It’s somewhat ironic that I’m reading a Sunday newspaper while also reading online about Google’s agreement to enter into a wholesale agreement with four news wires – Associated Presss, Agence France-Presse, Press Association of Britain and Canadian Press.
Mathew Ingram provides a succinct take on what the deal means but the bottom line is many newspapers could start to see far less traffic from Google News. This is because Google will highlight stories provided by the news wires, which could see Google News users visit AP’s Web site, for example, rather than newspapers that publish (and pay for) AP’s stories.

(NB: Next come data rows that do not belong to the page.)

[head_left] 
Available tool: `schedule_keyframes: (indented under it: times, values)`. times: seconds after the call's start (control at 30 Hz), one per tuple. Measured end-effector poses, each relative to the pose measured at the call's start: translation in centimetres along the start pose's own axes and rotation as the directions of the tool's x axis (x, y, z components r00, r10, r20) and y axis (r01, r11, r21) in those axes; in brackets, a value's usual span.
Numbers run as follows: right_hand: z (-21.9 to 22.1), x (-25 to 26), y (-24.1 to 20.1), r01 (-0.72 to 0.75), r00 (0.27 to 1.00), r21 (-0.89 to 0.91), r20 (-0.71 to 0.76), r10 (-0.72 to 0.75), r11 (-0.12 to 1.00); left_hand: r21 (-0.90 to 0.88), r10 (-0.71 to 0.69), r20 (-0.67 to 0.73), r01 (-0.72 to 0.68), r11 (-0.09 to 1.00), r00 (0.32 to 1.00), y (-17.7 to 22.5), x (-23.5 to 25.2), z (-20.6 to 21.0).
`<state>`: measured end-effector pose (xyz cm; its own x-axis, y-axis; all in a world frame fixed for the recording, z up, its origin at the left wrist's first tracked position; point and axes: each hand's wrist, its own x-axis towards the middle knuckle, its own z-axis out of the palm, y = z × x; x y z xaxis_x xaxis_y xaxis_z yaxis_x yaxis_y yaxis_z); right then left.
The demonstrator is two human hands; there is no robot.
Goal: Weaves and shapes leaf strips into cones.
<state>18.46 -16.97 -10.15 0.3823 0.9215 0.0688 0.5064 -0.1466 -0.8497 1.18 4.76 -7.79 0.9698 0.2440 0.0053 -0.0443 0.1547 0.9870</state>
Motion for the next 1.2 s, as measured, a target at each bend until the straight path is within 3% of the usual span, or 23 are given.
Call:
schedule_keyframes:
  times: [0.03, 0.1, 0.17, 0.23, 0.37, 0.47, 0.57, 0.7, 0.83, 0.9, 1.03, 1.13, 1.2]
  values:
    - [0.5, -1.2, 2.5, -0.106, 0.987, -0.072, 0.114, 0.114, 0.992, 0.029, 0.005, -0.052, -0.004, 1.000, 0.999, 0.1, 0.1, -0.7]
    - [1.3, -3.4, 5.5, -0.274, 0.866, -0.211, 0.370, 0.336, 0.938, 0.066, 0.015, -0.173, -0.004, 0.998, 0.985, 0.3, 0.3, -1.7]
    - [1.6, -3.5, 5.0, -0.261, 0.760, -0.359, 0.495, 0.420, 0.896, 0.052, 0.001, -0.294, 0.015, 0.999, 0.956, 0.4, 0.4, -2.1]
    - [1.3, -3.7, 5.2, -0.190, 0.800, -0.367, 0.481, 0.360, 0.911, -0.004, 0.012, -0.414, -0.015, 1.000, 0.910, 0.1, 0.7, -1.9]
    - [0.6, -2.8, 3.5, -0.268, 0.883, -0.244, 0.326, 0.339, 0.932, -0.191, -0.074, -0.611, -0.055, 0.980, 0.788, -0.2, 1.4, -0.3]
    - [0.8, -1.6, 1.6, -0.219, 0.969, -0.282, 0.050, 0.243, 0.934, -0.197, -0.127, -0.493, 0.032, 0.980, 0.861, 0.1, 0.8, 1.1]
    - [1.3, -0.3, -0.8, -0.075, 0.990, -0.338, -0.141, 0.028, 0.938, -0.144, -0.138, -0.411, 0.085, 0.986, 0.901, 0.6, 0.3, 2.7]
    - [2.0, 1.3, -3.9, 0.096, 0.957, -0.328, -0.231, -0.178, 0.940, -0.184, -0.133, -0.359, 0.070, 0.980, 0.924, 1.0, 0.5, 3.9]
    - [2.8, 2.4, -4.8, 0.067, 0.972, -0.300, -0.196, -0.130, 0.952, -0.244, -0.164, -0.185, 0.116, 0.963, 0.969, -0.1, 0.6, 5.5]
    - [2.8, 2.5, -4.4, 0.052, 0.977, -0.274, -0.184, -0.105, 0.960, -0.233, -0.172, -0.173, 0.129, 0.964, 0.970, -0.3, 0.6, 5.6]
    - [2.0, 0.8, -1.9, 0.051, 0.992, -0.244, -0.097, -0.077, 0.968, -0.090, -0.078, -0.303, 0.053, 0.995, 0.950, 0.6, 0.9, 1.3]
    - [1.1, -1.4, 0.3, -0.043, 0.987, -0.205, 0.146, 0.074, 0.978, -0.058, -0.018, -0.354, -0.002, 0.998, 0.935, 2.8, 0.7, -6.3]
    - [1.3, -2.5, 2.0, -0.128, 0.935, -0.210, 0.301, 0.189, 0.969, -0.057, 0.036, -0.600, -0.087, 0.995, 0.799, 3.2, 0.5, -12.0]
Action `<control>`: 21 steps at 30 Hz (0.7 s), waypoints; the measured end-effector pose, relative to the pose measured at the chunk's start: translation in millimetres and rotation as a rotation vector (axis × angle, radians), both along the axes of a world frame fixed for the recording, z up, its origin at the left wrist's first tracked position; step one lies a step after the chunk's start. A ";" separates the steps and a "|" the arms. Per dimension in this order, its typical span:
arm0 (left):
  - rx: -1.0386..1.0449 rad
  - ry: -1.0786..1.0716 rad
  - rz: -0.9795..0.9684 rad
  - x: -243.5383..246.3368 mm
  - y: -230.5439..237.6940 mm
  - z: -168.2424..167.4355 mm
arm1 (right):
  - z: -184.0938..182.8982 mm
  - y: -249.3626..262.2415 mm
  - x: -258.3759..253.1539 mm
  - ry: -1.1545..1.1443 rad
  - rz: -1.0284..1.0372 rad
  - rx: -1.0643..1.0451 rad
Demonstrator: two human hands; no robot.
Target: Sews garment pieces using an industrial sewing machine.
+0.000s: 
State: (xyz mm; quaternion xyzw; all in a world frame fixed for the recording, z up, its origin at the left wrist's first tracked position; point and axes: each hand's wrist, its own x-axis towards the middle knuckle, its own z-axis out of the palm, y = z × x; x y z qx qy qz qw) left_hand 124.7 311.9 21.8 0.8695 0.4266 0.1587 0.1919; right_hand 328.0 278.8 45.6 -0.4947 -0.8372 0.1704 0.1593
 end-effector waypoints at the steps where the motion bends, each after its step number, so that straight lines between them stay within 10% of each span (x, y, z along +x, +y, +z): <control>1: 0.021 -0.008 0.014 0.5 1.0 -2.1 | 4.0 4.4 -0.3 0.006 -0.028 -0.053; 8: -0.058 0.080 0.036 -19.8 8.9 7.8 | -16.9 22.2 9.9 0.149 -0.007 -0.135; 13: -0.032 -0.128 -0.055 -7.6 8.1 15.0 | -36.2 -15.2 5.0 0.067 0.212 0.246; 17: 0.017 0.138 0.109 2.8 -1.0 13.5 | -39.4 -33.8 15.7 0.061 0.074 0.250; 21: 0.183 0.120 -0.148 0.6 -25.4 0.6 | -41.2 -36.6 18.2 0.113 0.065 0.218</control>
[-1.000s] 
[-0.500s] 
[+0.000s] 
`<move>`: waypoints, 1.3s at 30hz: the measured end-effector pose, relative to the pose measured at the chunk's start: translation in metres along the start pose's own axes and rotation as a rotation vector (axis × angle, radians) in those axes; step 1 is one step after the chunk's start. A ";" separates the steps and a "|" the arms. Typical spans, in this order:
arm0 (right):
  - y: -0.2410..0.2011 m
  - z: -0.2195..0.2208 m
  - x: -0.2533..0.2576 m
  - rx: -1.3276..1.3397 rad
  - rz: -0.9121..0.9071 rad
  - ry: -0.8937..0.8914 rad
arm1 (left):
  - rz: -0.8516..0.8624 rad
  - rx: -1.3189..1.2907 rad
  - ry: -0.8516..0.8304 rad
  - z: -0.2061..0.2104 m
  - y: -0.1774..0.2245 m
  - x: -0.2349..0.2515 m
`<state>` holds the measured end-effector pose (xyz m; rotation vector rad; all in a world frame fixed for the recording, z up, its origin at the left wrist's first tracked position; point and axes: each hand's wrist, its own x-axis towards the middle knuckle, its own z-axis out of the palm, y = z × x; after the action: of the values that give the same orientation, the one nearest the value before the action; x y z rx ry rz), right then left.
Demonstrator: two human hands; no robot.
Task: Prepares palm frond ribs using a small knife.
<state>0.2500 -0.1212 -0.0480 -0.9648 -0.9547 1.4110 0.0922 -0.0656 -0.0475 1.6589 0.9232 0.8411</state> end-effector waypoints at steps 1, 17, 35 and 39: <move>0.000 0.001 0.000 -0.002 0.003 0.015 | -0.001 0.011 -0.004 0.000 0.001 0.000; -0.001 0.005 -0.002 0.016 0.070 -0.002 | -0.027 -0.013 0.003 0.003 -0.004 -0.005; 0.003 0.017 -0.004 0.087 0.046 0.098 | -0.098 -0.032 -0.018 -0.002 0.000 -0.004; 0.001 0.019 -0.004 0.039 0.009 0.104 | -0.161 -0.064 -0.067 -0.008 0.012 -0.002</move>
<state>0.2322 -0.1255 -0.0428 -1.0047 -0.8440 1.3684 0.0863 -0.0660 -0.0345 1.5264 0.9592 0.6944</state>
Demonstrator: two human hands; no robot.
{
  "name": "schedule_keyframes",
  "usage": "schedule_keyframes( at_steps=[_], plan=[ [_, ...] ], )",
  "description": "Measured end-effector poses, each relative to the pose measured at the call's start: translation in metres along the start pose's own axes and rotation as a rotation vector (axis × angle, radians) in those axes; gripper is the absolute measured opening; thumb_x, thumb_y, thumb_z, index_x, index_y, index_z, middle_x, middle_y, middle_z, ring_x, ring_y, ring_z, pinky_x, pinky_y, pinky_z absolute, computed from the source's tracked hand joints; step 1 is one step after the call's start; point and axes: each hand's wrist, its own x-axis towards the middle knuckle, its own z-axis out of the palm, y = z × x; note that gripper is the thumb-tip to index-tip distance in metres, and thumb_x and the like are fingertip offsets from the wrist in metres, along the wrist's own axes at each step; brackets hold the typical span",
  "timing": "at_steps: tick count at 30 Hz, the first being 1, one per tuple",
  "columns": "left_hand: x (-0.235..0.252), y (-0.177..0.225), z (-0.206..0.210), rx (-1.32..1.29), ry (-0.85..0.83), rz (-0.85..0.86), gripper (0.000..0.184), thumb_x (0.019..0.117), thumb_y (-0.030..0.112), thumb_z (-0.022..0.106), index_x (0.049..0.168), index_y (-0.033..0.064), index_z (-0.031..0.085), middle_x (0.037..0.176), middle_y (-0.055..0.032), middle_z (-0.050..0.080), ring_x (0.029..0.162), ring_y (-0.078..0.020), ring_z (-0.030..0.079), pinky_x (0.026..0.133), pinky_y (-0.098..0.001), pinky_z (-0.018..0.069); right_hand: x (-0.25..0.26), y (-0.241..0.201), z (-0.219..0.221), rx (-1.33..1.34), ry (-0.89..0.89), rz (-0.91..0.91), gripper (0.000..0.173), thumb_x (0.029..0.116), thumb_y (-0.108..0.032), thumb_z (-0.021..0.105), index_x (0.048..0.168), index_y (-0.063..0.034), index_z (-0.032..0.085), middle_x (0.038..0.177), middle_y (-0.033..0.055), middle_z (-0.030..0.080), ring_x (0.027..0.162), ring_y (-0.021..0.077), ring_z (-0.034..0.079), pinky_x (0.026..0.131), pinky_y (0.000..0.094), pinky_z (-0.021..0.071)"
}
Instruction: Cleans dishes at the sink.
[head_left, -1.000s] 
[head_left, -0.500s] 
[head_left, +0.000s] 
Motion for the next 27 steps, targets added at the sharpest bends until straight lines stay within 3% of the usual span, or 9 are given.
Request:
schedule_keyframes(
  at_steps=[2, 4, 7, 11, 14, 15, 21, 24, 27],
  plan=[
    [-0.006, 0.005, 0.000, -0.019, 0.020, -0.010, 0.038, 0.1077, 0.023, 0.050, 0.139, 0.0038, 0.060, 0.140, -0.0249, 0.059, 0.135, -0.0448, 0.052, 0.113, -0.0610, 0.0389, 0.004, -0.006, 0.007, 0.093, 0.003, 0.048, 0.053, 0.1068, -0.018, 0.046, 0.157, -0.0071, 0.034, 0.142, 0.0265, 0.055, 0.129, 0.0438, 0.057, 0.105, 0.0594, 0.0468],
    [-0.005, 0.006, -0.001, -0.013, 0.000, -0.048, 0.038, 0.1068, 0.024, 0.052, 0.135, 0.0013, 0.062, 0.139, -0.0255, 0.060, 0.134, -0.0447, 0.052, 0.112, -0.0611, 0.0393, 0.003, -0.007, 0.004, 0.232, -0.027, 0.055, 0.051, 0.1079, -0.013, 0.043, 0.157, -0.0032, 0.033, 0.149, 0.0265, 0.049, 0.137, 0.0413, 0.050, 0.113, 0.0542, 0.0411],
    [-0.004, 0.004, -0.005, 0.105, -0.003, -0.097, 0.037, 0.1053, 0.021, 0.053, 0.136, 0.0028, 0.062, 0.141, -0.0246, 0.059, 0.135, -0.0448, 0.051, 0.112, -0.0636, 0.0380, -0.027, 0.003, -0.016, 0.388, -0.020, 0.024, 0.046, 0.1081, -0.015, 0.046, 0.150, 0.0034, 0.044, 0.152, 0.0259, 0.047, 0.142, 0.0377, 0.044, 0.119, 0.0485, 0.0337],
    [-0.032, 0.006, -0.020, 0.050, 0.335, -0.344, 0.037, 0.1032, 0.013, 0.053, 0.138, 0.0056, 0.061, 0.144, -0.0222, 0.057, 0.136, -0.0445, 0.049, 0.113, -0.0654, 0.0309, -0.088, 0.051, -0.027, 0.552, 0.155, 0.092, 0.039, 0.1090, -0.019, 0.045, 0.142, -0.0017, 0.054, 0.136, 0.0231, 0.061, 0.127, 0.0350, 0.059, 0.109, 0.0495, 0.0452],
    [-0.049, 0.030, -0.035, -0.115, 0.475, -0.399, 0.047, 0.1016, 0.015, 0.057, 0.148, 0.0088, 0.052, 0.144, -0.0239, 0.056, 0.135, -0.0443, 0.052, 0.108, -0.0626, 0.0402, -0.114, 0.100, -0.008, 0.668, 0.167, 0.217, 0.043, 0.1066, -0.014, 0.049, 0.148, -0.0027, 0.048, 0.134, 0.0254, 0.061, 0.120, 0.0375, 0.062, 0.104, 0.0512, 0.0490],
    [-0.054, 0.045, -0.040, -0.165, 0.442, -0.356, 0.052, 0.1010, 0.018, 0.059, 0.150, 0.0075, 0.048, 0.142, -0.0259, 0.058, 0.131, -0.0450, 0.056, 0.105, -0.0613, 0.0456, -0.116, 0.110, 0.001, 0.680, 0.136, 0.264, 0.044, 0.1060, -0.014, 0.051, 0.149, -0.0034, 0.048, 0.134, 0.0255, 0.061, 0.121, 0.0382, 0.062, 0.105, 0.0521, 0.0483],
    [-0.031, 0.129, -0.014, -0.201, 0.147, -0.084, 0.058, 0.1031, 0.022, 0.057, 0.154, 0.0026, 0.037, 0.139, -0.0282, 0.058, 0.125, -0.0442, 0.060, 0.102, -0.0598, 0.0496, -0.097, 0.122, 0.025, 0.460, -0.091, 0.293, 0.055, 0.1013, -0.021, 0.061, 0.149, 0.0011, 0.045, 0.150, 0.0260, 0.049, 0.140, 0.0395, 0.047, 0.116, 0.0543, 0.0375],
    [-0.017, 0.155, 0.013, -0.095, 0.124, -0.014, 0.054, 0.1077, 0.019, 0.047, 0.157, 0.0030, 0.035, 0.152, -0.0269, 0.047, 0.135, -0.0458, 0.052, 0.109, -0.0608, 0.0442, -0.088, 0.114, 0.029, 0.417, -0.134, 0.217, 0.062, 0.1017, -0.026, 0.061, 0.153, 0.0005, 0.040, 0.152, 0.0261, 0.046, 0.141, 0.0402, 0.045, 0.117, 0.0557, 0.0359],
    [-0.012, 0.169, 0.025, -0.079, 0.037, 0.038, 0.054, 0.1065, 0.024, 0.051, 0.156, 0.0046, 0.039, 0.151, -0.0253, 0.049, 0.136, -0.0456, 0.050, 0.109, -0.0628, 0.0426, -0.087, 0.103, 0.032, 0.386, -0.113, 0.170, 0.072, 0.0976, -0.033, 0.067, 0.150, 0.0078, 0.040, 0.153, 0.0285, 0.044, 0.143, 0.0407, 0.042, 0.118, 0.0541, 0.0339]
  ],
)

Google may claim nothing much will change but this agreement is another punch below the belt for newspaper industry, which has not been waging a fight to remain viable as the Web becomes the way more people consume news. If you thought newspapers (and Tribune Co. owner Sam Zell) were having issues with Google News and how it was “aggregating” their content before, you can now expect some major fireworks to happen.
Do not be surprised, for example, if newspapers start to demand to have their content pulled from Google News. A big obstacle, however, is Google News accounts for a huge chunk of traffic for many newspapers so leaving it would be a major decision.
Still, maybe it’s time for some of the major newspapers (e.g The Guardian, New York Times, L.A. Times) to create their own online news portal to compete with Google News. Or perhaps it’s time for the newspaper industry to get behind Topix, whose investors include Gannett Co, The McClatchy Co. and Tribune Co.
The bottom line is there is a major war brewing between Google News and the newspaper industry. Unless Google starts strikes more deals soon, things could get ugly.
More: If the Google News agreement was bad enough the Newspaper Association of America said ad revenue in second-quarter fell 8.6% to $11.3-billion from the same period last year. This is the fourth straight quarterly decline in ad revenue.
What Google has done is disintermediate the newspapers and go directly to the source. This is what’s happening throughout society — the middleman is being squeezed. I’m afraid in this instance that the newspapers are helpless to do a thing. There will be no war — it’s already been fought and the newspapers lost.
Newspapers don’t have to demand anything from Google–not that Google would care. They can cut their content off from Google anytime they choose. They have that power right now. They won’t do that, however, as Google is as you said their major source of traffic.
Building their own portal won’t work either. People won’t use it. The portal is dead.